** WORK ORDER **
Please repeat the records below exactly, skipping any pictures.

*** MATERIAL SHOWN ***

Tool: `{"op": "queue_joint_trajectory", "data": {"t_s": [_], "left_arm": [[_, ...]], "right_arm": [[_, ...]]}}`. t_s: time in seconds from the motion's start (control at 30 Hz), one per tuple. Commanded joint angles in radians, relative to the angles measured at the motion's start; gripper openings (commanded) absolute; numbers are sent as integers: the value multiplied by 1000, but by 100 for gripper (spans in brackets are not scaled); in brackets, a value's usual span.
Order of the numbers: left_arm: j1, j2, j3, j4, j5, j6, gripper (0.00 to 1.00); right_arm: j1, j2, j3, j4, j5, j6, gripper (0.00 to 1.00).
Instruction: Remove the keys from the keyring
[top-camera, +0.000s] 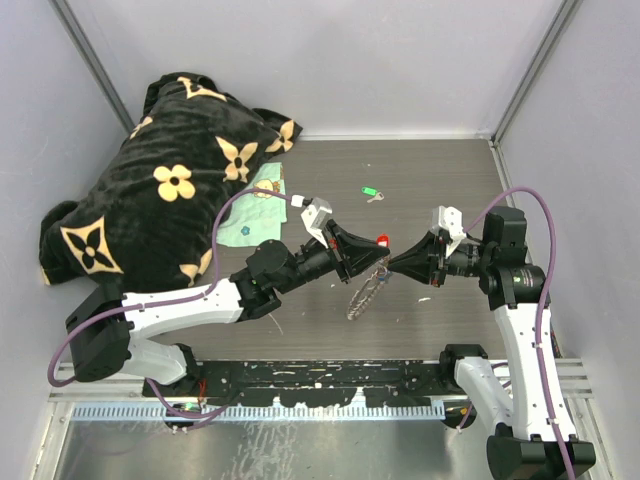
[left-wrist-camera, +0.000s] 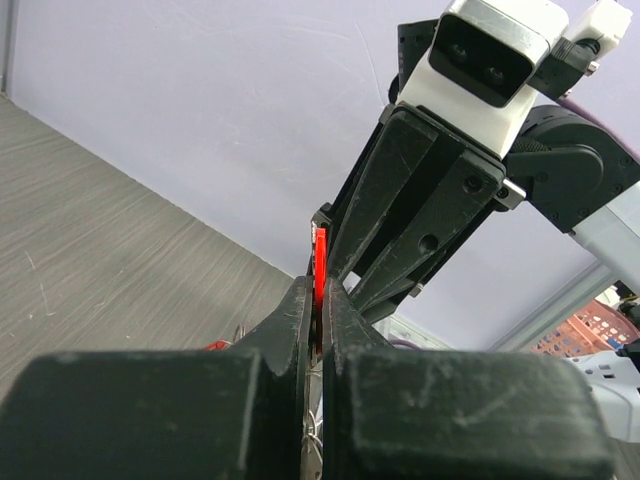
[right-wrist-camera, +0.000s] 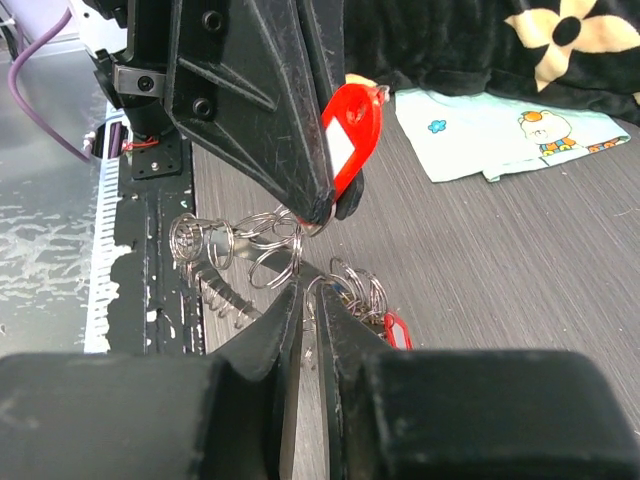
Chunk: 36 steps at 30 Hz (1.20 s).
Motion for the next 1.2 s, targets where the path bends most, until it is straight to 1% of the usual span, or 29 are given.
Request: {"op": "queue_joint_trajectory", "data": {"t_s": [0.0,0.1,0.2,0.3,0.57,0.9,1.17], "left_arm": [[-7,-7,56,126,12,-13,0],[-10,-3,60,126,11,-15,0],[-15,2,63,130,9,-16,0],[-19,7,68,132,7,-18,0],[-27,15,82,134,9,-21,0],[-32,14,71,137,-33,-25,0],[-39,13,70,140,-36,-28,0]], "right_arm": [[3,5,41,39,-4,-8,17],[6,7,44,23,-27,-27,17],[11,9,41,-7,-40,-77,21],[14,10,38,-8,-30,-91,23],[20,21,47,-13,-23,-124,23],[22,14,71,-138,-83,-268,29],[22,17,74,-141,-90,-268,29]]}}
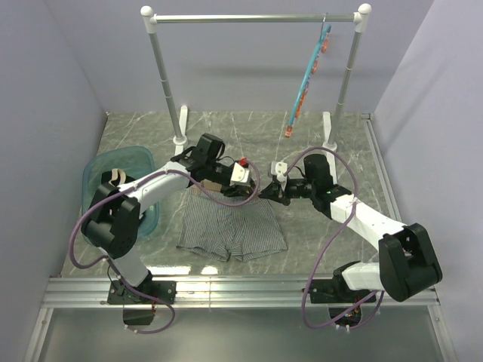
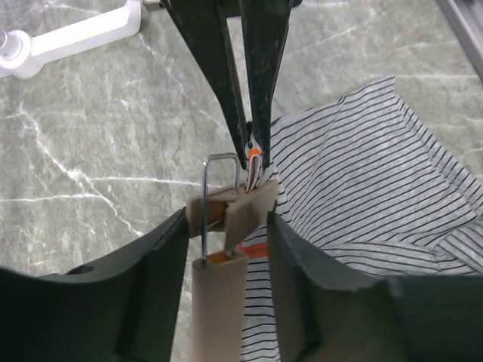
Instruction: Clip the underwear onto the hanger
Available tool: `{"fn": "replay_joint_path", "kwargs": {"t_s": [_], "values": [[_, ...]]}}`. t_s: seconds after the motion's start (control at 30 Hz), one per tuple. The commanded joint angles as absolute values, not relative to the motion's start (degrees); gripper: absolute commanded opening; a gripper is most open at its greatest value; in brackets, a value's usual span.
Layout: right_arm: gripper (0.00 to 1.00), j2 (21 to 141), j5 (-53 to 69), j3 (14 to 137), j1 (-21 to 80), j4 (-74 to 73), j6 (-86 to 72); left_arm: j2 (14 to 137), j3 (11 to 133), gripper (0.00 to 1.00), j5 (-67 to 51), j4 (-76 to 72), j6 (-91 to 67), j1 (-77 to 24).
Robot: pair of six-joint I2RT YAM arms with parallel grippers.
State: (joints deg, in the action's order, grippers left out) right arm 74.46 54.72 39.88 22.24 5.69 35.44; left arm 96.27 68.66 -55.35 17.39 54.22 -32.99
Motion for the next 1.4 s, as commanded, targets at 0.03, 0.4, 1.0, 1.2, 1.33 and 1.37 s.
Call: {"fn": "replay_joint_path", "kwargs": {"t_s": [0.03,0.4,1.0,1.2,1.33,1.37], "values": [[0.00,72.60,56.87,42.72,22.06,8.00,36.12,96.15,69.26,0.55,-54.06,16.79,52.48,-33.13],[0.00,72.60,56.78,41.31,21.97,7.56,37.18,87.64,69.26,0.62,-51.50,13.72,37.90,-27.96],[0.00,71.72,56.60,41.83,22.41,6.51,38.14,75.85,47.20,0.80,-37.71,3.62,28.97,-13.71],[0.00,71.63,56.34,41.92,22.59,6.15,38.93,82.08,46.31,0.77,-41.65,-2.10,37.43,-13.71],[0.00,71.63,56.25,42.54,22.59,5.10,39.46,88.40,47.81,0.74,-42.19,-6.49,40.95,-14.15],[0.00,71.46,56.25,42.63,22.59,5.01,39.55,89.11,48.07,0.74,-42.10,-6.76,42.00,-14.32]]}}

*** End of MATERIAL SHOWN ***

** SOLUTION TO THIS TASK **
Tool: `{"op": "queue_joint_trajectory", "data": {"t_s": [_], "left_arm": [[_, ...]], "right_arm": [[_, ...]]}}`. t_s: time in seconds from the motion's start (control at 30 Hz), one per tuple. Commanded joint angles in radians, relative to the angles measured at the motion's start; gripper openings (commanded) absolute; numbers are sent as integers: the value multiplied by 1000, but by 100 for gripper (spans in brackets are not scaled); in brackets, a value's usual span.
Order of the numbers: left_arm: j1, j2, j3, j4, j5, j6, gripper (0.00 to 1.00); right_arm: j1, j2, j3, j4, j5, j6, gripper (0.00 to 1.00).
Instruction: Remove the keys from the keyring
[top-camera, +0.000s] 
[left-wrist-camera, +0.000s] 
[right-wrist-camera, +0.000s] 
Chunk: 36 steps at 30 Hz (1.20 s).
Motion for the next 1.2 s, targets where the path bends most, until it is straight to 1% of the usual span, or 29 are given.
Request: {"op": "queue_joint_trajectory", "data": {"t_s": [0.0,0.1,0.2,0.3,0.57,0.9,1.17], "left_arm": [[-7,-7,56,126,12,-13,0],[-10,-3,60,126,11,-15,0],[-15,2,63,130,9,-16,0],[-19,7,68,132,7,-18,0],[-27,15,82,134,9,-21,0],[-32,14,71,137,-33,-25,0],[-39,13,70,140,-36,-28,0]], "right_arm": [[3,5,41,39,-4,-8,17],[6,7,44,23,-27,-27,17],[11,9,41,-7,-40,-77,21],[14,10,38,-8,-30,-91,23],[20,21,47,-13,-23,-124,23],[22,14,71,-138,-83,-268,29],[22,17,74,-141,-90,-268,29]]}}
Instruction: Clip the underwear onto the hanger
Available tool: `{"fn": "replay_joint_path", "kwargs": {"t_s": [_], "values": [[_, ...]]}}`. t_s: seconds after the motion's start (control at 30 Hz), one per tuple. The commanded joint angles as absolute values, not relative to the motion's start (degrees); gripper: absolute commanded opening; a gripper is most open at its greatest value; in brackets, a value's usual span.
Layout: right_arm: gripper (0.00 to 1.00), j2 (21 to 141), j5 (-53 to 69), j3 (14 to 137), j1 (-21 to 80), j4 (-74 to 73), j6 (-86 to 72); left_arm: j2 (14 to 137), j3 (11 to 133), gripper (0.00 to 1.00), j5 (-67 to 51), j4 (-76 to 72), j6 (-91 to 67), j1 (-77 to 24).
Robot: pair of six-joint I2RT YAM arms with parallel grippers.
State: (joints deg, in the action's order, grippers left out) right arm 74.46 54.72 39.88 22.24 5.69 35.44; left arm 96.27 68.66 -55.35 17.39 54.22 -32.99
Motion for the next 1.4 s, as commanded, targets at 0.03, 0.4, 1.0, 1.2, 1.33 and 1.37 s.
Call: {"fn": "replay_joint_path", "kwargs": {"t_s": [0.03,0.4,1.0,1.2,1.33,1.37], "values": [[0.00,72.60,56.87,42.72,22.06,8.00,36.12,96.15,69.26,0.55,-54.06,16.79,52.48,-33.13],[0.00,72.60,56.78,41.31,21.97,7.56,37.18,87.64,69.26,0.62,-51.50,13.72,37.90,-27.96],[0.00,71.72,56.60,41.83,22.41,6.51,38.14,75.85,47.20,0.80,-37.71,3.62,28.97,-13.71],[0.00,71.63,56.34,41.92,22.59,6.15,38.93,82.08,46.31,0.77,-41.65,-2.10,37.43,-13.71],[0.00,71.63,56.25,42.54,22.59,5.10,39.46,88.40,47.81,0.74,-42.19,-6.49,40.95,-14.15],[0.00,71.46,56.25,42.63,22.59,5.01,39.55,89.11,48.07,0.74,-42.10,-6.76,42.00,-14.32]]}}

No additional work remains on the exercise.